Transcribe the data exactly, pictures excluded.

**Collected material:**
*** Begin section ***
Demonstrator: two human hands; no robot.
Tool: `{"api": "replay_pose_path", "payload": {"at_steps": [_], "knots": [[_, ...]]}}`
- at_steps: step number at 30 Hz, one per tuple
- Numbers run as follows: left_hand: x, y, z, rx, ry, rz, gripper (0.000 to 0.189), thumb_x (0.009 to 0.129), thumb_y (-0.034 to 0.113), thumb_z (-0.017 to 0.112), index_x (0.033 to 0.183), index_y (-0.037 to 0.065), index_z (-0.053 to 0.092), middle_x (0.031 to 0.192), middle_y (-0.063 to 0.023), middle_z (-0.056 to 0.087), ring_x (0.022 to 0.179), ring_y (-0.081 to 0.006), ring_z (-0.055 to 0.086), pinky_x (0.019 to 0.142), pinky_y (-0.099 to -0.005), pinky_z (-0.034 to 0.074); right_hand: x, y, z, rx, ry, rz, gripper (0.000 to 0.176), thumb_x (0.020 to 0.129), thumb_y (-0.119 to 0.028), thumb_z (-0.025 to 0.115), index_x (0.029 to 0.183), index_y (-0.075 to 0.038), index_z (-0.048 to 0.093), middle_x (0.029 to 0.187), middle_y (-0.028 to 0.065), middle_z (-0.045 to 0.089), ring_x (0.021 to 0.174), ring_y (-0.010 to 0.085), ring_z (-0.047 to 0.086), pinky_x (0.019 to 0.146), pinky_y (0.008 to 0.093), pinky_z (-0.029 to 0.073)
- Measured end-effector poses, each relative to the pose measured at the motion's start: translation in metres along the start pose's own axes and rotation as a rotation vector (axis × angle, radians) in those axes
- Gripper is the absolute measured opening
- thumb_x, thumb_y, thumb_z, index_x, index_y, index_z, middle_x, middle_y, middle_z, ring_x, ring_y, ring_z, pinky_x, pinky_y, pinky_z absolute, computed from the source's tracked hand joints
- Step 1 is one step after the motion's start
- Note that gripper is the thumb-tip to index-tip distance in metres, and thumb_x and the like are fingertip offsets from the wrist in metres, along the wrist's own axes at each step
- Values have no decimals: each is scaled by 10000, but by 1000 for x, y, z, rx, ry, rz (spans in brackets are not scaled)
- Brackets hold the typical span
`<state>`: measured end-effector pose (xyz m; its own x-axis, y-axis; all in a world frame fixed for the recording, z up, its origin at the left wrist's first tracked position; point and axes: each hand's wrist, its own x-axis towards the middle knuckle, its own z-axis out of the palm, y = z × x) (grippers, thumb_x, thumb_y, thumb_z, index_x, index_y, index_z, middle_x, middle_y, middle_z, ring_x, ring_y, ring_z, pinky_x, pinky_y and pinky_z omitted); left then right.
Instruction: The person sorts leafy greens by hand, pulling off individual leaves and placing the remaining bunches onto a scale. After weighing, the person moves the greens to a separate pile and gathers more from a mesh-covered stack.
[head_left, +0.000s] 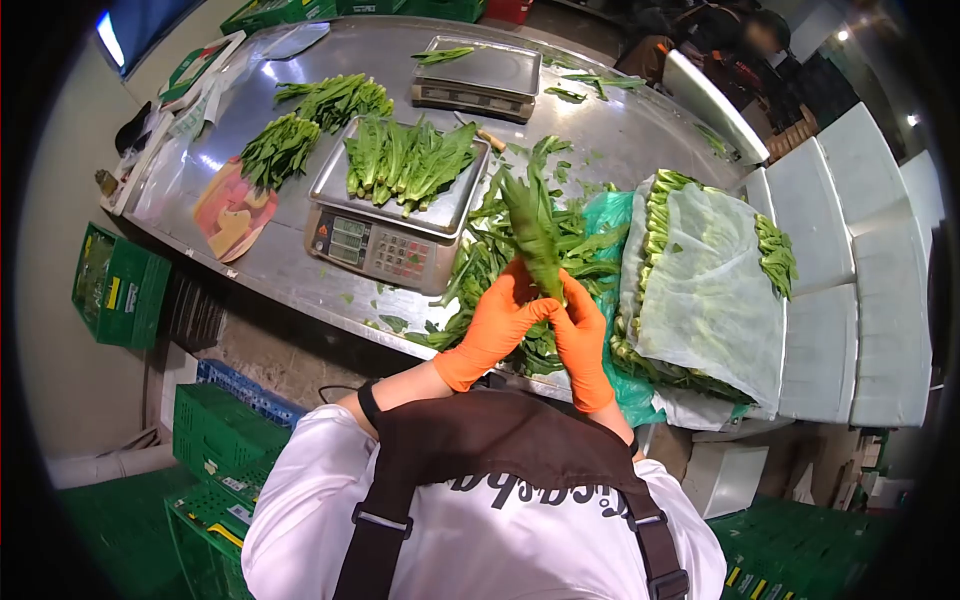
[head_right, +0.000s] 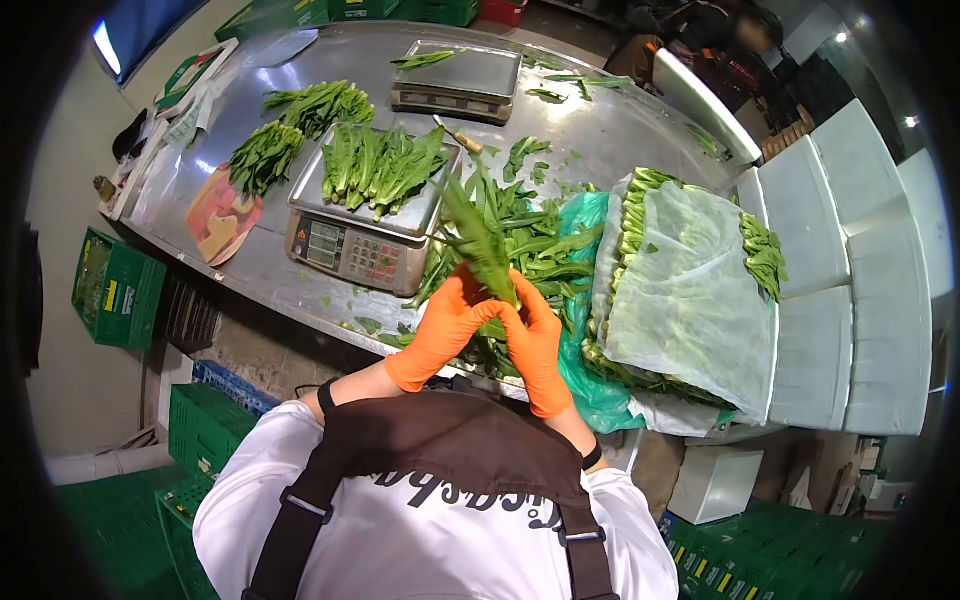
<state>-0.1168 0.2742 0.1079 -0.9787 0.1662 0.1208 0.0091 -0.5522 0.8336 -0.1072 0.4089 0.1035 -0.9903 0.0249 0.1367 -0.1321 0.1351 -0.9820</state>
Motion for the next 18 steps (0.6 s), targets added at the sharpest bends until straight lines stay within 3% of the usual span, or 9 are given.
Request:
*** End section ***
**Answer to the problem:**
Demonstrator: two human hands; no robot.
Tool: `{"api": "replay_pose_path", "payload": {"at_steps": [_], "knots": [[_, ...]]}}`
- at_steps: step number at 30 Hz, one per tuple
- Numbers run as follows: left_hand: x, y, z, rx, ry, rz, gripper (0.000 to 0.189), thumb_x (0.009 to 0.129), thumb_y (-0.034 to 0.113), thumb_z (-0.017 to 0.112), index_x (0.033 to 0.183), index_y (-0.037 to 0.065), index_z (-0.053 to 0.092), middle_x (0.031 to 0.192), middle_y (-0.063 to 0.023), middle_z (-0.056 to 0.087), ring_x (0.022 to 0.179), ring_y (-0.081 to 0.006), ring_z (-0.055 to 0.086), pinky_x (0.019 to 0.142), pinky_y (-0.099 to -0.005), pinky_z (-0.034 to 0.074); right_hand: x, y, z, rx, ry, rz, gripper (0.000 to 0.176), thumb_x (0.020 to 0.129), thumb_y (-0.119 to 0.028), thumb_z (-0.025 to 0.115), index_x (0.029 to 0.183), index_y (-0.075 to 0.038), index_z (-0.048 to 0.093), middle_x (0.029 to 0.187), middle_y (-0.028 to 0.065), middle_z (-0.045 to 0.089), ring_x (0.021 to 0.174), ring_y (-0.010 to 0.085), ring_z (-0.047 to 0.086), pinky_x (0.019 to 0.146), pinky_y (0.008 to 0.093), pinky_z (-0.029 to 0.073)
- Measured end-effector poses, each relative to the pose measured at the motion's start: translation in metres along the start pose's own axes and rotation as a rotation vector (axis × angle, radians) in those axes
- Gripper is the absolute measured opening
- thumb_x, thumb_y, thumb_z, index_x, index_y, index_z, middle_x, middle_y, middle_z, ring_x, ring_y, ring_z, pinky_x, pinky_y, pinky_z absolute, computed from the source's tracked hand joints
- Step 1 is one step after the motion's start
- Note that gripper is the thumb-tip to index-tip distance in metres, and thumb_x and the like are fingertip offsets from the wrist in metres, along the wrist's own axes at each step
- Values have no decimals: each is scaled by 10000, but by 1000 for x, y, z, rx, ry, rz (spans in brackets are not scaled)
- Brackets hold the typical span
`<state>`: measured end-effector pose (xyz m; its own x-axis, y-axis; all in a world frame fixed for the recording, z up, its origin at the left wrist's first tracked position; point and axes: each hand's wrist, its own x-axis towards the middle knuckle, its own z-axis out of the palm, y = z × x) (grippers, thumb_x, thumb_y, thumb_z, index_x, index_y, index_z, middle_x, middle_y, middle_z, ring_x, ring_y, ring_z, pinky_x, pinky_y and pinky_z omitted); left then right.
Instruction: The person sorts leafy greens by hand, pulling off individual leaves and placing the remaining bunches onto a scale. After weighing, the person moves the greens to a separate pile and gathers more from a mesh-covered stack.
[head_left, +0.000s] 
[head_right, +0.000s] 
<state>-0.1168 0.2742 0.1079 -0.9787 0.1662 0.1208 0.0091 -0.5522 0.8336 -0.1072 0.4089 0.1035 -0.9903 0.0249 0.1367 -0.1321 0.1351 -0.9820</state>
Motion for the next 18 steps (0.6 s), targets added at the sharpest bends until straight lines stay within 3% of the usual span, or 9 are given.
Request:

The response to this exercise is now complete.